I democratici della Camera degli Stati Uniti hanno ottenuto mercoledì le firme necessarie per bypassare lo speaker Mike Johnson (R-La.) e costringere la Camera a votare un pacchetto di sanzioni contro la Russia e miliardi di dollari di aiuti all'Ucraina.

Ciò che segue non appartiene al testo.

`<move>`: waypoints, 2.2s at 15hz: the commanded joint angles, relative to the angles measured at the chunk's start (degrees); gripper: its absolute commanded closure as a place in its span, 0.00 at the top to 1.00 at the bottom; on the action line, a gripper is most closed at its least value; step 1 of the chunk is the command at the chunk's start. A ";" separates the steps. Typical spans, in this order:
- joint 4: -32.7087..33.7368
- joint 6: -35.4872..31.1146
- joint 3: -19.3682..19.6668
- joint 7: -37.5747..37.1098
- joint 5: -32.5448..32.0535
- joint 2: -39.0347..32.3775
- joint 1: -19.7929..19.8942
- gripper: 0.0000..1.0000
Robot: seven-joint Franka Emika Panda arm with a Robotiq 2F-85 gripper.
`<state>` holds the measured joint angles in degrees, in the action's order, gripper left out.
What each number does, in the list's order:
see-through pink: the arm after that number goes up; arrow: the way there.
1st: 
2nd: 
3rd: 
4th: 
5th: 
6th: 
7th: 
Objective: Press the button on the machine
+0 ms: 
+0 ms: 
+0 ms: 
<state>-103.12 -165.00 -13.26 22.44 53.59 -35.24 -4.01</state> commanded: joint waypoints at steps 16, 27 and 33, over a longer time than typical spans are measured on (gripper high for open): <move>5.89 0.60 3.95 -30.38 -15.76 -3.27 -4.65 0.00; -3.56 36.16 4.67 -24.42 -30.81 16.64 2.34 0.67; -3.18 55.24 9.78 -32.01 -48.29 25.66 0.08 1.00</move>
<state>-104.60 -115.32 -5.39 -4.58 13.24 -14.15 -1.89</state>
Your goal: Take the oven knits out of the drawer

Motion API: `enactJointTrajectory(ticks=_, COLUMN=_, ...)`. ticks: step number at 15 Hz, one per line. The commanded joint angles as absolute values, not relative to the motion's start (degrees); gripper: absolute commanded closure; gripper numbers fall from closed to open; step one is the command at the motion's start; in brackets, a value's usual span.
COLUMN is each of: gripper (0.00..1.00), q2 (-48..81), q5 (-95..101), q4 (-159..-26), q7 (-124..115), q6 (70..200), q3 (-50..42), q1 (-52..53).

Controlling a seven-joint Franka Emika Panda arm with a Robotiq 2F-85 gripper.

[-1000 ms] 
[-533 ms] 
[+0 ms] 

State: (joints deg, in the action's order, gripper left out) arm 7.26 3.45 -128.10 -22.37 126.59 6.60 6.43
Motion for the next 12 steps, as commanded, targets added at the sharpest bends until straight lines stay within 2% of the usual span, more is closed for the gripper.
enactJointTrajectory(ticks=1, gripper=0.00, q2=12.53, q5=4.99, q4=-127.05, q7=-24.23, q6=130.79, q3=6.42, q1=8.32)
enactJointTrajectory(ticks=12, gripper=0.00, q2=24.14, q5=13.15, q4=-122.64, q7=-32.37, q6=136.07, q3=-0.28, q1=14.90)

Questa è l'ottava volta negli ultimi tre anni che una petizione di scarico viene utilizzata da una combinazione di democratici e repubblicani per aggirare la leadership del Partito Repubblicano. Solo nella 119ª legislatura, i parlamentari sono riusciti a raccogliere le 218 firme necessarie per forzare voti su una mezza dozzina di provvedimenti, che vanno dalla votazione per procura alla pubblicazione dei file di Epstein, fino alla proroga dei crediti d'imposta dell'Affordable Care Act.

Ora, il Congresso dovrà votare anche sul sostegno all'Ucraina nella sua guerra contro la Russia, sebbene probabilmente non prima del Memorial Day.

Le dinamiche della notizia

La petizione per l'Ucraina, presentata dal membro di rango della Commissione Affari Esteri della Camera Greg Meeks (D-N.Y.), ha raggiunto le 218 firme mercoledì dopo che il deputato Kevin Kiley (I-Calif.) ha aderito. La petizione è stata sottoscritta da tutti i 215 democratici della Camera insieme ai repubblicani Brian Fitzpatrick (R-Pa.) e Don Bacon (R-Neb.), entrambi sostenitori convinti dell'Ucraina.

«Le recenti vittorie ucraine hanno creato un'opportunità per la pace, ma il collasso del recente cessate il fuoco dimostra che serve leva per rendere efficace la diplomazia», ha dichiarato Kiley in una nota.

I dettagli del provvedimento

Il disegno di legge autorizzerebbe 1,3 miliardi di dollari in aiuti militari e altre forme di assistenza all'Ucraina, oltre a fino a 8 miliardi di dollari in prestiti, e imporrebbe nuove sanzioni alla Russia. Tuttavia, nonostante un possibile passaggio alla Camera, il provvedimento dovrà affrontare forti resistenze sia al Senato, controllato dai repubblicani, sia alla Casa Bianca, rendendo improbabile la sua approvazione definitiva.